Com o orçamento engessado pelas despesas obrigatórias, obras e compras de equipamentos foram o principal alvo do ajuste fiscal em 2015.


No total, 26 órgãos superiores sofreram retração nos investimentos em 2015. No entanto, o mais afetado foi o Ministério da Defesa. Enquanto os investimentos em geral caíram 37%, a Pasta passou a média e diminuiu as aplicações em quase 46%. Conforme levantamento do Contas Abertas, com valores atualizados pelo IPCA do período, o Ministério da Defesa aplicou R$ 5,7 bilhões a menos em 2015 do que em 2014. Dessa forma, as aplicações passaram de R$ 12,5 bilhões para R$ 6,8 bilhões de um ano para o outro.

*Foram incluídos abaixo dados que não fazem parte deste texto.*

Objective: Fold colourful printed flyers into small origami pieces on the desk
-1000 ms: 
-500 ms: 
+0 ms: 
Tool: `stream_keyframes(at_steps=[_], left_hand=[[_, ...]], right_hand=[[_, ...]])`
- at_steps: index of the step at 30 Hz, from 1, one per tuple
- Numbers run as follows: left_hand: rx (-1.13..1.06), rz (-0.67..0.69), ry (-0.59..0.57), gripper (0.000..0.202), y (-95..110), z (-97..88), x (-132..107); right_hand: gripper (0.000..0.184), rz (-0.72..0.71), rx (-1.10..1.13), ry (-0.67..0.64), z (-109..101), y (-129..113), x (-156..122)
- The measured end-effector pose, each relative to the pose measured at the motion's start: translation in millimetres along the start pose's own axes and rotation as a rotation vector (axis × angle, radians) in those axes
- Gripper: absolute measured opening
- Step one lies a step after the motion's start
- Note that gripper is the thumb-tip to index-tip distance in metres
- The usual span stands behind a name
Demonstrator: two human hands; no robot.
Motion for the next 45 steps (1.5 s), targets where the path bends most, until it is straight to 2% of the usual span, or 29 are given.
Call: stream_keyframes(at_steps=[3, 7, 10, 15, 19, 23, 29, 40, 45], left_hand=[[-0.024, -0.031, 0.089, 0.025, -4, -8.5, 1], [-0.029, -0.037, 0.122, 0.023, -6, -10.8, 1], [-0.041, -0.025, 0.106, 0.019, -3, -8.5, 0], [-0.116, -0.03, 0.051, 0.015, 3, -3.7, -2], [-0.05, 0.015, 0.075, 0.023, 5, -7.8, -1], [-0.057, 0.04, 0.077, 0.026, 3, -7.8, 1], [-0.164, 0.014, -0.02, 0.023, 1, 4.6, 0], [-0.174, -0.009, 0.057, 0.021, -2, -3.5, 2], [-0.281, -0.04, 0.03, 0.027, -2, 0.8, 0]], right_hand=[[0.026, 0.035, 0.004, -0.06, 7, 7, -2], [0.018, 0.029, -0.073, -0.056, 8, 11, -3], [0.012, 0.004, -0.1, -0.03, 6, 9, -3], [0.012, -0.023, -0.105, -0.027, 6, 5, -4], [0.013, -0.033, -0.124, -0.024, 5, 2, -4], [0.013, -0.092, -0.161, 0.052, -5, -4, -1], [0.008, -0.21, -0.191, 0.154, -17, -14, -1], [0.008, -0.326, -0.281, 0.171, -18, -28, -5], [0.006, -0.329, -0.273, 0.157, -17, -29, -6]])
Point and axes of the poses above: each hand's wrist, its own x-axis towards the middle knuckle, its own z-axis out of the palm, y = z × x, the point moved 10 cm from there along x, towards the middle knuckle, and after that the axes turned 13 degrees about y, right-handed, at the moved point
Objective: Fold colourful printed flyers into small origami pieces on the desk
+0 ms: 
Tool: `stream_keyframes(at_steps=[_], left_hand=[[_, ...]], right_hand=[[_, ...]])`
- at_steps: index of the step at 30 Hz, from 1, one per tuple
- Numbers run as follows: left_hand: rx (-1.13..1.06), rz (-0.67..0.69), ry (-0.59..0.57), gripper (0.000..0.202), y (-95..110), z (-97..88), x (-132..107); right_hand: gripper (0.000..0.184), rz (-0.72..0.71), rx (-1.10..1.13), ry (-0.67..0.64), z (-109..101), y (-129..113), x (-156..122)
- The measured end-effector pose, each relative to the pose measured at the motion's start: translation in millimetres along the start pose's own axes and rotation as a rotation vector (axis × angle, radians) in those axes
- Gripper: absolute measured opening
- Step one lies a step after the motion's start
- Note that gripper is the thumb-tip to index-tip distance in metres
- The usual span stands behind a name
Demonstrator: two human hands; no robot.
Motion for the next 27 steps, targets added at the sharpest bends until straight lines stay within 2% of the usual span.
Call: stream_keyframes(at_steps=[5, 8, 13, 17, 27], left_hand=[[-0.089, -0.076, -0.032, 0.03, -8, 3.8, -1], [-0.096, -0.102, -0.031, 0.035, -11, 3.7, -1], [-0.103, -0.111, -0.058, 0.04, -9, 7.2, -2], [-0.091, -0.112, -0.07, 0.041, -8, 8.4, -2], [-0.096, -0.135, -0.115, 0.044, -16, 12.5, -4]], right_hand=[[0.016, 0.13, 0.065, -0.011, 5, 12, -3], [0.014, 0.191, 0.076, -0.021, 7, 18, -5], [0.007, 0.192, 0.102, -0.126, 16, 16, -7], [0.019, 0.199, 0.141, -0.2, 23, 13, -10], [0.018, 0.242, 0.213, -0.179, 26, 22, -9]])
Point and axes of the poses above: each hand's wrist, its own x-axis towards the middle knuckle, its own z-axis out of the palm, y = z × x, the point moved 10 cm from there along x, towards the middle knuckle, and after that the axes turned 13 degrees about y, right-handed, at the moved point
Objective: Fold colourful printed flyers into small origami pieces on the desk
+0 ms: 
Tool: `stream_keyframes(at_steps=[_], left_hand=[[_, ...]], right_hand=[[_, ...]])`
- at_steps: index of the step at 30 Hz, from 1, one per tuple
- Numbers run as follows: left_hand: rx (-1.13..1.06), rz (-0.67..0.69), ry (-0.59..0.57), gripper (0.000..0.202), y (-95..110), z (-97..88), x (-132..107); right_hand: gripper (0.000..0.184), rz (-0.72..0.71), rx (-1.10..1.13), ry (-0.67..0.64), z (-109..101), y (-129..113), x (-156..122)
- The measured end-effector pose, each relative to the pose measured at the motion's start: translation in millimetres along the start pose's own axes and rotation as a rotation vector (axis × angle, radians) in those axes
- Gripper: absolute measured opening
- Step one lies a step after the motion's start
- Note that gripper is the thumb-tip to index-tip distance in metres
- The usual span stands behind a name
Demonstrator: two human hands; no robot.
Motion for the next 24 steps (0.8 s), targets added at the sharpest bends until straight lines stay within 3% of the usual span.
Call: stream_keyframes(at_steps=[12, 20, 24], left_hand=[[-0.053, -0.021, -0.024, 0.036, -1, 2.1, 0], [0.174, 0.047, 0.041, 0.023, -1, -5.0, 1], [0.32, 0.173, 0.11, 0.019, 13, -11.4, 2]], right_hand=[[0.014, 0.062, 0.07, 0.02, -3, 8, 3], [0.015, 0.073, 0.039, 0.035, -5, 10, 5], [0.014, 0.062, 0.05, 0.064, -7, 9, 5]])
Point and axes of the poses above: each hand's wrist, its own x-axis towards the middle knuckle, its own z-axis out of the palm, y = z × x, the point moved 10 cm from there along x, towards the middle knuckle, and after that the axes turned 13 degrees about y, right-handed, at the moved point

De acordo com o Ministério da Defesa, foi realizado trabalho de replanejamento de gastos, com a finalidade de adequar as atividades à disponibilidade orçamentária.



O ministério intensificou o processo de melhoria de gestão, priorizando os contratos e compromissos já assumidos e buscando soluções para redução de custos. “O limite final de empenho 2015 para as despesas do decreto de programação orçamentária e financeira do Ministério da Defesa foi R$ 16,8 bilhões, dos quais R$ 4,3 bilhões referem-se às programações do PAC”, explica a Pasta.

O corte prejudicou o andamento de ações importantes. É o caso da Implantação de Estaleiro e Base Naval para Construção e Manutenção de Submarinos Convencionais e Nucleares. A iniciativa contou com R$ 1,5 bilhão em 2014. No ano passado, os valores chegaram a apenas R$ 351,8 milhões. Isto é, a retração foi de 77% ou R$ 1,2 bilhão. A previsão era que R$ 958,3 milhões fossem desembolsados para a ação neste ano.